I recently came across a new research paper by Cobb et al. (2020), which investigated online status indicators and found that users frequently misinterpret what their online status indicators convey, but nevertheless adjust their behaviour subsequently. Their findings are interesting due to the novel area of research, so I thought I would share them with you. Thus, in this article I will discuss their findings and the implications of these results for us social media users. These results are especially intriguing given the heightened use of social media due to social distancing during the coronavirus pandemic.

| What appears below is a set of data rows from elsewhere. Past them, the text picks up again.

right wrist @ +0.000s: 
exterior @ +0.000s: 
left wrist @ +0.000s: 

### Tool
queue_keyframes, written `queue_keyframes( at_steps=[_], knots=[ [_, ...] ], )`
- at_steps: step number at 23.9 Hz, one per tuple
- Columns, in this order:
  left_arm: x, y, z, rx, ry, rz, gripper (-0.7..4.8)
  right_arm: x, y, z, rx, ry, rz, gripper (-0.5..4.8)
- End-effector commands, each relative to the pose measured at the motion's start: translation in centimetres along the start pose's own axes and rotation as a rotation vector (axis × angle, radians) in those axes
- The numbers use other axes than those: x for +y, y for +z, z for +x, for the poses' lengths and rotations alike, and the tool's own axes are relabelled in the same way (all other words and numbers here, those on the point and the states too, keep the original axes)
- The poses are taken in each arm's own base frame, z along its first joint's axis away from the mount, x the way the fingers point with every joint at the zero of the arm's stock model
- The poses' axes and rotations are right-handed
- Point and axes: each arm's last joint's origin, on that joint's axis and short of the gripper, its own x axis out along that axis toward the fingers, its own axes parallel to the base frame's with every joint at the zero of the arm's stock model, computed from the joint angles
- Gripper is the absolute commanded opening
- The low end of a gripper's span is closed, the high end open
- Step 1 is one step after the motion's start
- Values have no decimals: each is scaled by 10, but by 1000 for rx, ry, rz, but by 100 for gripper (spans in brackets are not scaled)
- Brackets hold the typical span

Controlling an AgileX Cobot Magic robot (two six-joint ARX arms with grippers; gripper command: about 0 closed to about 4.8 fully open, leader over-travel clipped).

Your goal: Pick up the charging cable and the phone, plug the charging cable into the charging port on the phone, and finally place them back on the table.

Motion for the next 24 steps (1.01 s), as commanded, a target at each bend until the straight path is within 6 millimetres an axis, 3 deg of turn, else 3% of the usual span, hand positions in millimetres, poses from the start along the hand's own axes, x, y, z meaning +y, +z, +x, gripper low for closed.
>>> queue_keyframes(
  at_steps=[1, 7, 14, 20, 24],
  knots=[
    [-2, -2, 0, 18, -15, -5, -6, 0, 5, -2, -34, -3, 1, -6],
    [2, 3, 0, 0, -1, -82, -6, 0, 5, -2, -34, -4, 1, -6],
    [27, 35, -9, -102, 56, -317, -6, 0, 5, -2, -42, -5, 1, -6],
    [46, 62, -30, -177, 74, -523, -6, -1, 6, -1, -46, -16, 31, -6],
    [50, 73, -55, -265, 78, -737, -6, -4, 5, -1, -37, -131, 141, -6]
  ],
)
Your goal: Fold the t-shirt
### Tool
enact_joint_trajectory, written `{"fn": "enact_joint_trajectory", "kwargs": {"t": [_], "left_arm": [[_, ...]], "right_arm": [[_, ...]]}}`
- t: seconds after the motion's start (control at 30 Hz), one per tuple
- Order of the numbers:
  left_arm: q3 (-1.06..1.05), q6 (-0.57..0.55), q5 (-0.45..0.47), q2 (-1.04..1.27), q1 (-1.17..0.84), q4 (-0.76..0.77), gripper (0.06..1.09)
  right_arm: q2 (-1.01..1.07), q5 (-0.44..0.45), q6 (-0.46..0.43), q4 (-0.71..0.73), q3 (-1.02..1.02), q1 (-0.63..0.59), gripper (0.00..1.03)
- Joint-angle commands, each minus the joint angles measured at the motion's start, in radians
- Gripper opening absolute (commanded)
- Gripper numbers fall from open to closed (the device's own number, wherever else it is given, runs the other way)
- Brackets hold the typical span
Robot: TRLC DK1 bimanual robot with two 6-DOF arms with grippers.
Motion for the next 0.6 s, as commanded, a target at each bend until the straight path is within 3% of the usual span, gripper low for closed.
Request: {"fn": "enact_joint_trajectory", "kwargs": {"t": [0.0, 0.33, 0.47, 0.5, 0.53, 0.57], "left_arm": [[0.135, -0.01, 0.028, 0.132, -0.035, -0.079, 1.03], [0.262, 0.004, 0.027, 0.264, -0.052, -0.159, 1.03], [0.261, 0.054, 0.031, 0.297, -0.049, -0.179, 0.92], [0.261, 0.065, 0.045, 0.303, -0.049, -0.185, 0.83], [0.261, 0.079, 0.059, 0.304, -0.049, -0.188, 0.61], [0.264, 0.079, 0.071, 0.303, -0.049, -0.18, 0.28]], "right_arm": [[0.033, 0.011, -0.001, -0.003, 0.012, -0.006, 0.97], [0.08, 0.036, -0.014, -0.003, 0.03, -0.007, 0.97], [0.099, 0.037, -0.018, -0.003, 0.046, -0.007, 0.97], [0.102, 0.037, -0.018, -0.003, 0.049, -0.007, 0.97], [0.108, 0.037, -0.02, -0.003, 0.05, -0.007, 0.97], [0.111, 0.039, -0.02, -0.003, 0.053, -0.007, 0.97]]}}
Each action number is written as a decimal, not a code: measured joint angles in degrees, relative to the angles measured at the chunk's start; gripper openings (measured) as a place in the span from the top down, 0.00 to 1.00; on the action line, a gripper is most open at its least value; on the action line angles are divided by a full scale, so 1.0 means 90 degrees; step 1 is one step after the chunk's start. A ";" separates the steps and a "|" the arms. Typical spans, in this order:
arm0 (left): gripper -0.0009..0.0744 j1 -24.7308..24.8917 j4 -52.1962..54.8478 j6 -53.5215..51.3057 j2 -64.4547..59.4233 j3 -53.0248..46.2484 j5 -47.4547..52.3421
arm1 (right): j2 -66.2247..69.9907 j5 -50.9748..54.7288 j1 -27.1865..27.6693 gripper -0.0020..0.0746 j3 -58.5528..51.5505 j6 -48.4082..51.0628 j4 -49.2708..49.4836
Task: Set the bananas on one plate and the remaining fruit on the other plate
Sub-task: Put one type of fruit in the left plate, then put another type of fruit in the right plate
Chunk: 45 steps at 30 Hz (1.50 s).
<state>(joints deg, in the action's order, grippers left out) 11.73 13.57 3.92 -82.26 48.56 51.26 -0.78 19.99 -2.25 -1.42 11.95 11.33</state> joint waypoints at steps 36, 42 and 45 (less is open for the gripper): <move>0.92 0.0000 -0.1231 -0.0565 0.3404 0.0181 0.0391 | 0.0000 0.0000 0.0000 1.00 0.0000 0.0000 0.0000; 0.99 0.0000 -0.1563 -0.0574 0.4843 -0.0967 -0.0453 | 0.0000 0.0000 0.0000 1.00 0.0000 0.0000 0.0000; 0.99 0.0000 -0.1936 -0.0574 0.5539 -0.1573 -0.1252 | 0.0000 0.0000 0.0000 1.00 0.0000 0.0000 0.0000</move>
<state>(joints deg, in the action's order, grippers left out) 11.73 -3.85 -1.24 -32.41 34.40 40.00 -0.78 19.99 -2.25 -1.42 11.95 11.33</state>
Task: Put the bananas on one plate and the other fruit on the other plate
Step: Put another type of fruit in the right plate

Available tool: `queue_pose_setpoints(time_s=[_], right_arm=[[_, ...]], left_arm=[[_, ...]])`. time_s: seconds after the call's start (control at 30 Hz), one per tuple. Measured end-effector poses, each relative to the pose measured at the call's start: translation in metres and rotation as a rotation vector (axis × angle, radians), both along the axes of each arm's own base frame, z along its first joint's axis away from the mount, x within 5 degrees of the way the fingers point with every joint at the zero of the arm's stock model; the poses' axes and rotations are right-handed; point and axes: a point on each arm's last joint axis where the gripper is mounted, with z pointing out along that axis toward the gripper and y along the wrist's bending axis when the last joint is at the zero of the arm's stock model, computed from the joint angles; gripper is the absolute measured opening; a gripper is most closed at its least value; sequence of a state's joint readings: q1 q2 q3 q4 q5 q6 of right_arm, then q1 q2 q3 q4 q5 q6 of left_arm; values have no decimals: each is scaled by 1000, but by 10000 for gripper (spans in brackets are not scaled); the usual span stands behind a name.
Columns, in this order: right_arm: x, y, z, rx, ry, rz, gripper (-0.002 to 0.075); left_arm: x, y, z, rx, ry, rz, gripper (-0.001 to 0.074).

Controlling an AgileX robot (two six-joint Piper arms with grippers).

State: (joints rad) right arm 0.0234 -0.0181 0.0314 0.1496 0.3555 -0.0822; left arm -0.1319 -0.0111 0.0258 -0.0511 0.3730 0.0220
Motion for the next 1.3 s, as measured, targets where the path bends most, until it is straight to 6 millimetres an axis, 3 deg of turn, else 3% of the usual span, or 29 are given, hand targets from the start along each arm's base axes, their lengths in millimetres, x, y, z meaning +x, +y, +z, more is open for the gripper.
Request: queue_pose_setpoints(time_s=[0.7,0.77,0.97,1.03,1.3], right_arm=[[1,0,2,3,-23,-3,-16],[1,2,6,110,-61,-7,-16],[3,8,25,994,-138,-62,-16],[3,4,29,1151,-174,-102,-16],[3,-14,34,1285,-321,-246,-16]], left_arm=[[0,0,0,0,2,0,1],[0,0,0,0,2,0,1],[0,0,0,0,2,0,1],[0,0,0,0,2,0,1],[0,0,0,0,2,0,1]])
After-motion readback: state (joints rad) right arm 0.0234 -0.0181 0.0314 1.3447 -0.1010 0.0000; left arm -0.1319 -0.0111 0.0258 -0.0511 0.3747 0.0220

The team of researchers recruited 200 smartphone users between the ages of 19 and 64 to complete an online survey using Amazon Mechanical Turk. A majority (over 90%) of the participants were from the United States. The use of apps with online status indicators was reported by 99% of the participants, with Facebook Messenger being one of the most widely used. It was found that over half of the participants believed that someone had noticed their online status. Checking on others was also prevalent, as more than half of the participants said that they have logged in just to check someone else’s online status before. This consequently led to inferences about the person’s real world behaviour, along with feelings of being ignored.
Additionally, the researchers also investigated why people wanted to appear offline: with reasons such as being busy, not wanting to be distracted, avoiding people that they had a conflict with in ‘real life’ and trying to avoid being caught in a lie being reported. 43% of the participants described changing their settings or behaviour in pursuit of avoiding a specific person. Many participants reported that they avoided opening an app or quickly signed out to avoid a former or current partner. On the other hand, 25% of participants stated that they were trying to avoid people in general. Numerous participants stated that online status indicators made them feel as though they were under social surveillance. These patterns highlight that people frequently adjust their behaviour to meet the demands of technology. Co-author Lucy Simko suggested that this means that people are often going online not because they necessarily want to do something there, but because they want their status indicator to project the right thing at the right time.
When asked to identify the apps they use from a list of 44 apps that have online status indicators, participants were often unsure or wrong about the presence of an online indicator. For instance, 23% of participants mistakenly thought they had turned off the ‘online’ setting in apps such as WhatsApp, which do not actually have an option for such settings. Thus, these results suggest that people regularly think they are not broadcasting information, but in actuality they are. This highlights the importance of practicing good online privacy and security, while considering the effects of our online presence. Cobb et al. (2020) encourages a shift towards online status indicator designs that are more enabling for the users, as it is clear that we value the ability to manage what our online activity conveys to others.
This paper has been successful in highlighting key aspects and consequences of online activity and has paved the way for future research in this vital area. Further studies using a more demographically representative sample or additional variants of online status indicators seems promising. Cobb et al. (2020) has showcased how behaviour relating to online status indicators was especially altered because of current or former partners. This has important implications for romantic relationships (e.g. it can indentify unhealthy patterns of communication), as well as for interpersonal relationships in general, and would be an interesting avenue to explore in future research.
The results of Cobb et al. (2020) are especially fascinating given the current situation of the coronavirus pandemic, since several people are working from home and socializing solely through the internet. Online status indicators can be useful as they indicate to us that our friend is available for us to check up on and chat with. This is beneficial as it can help us to maintain and strengthen interpersonal connections during this tough time. However, this research has also highlighted that there can be a dark side, where people vigilantly view others’ online status indicators, which can lead to negative feelings such as anxiety.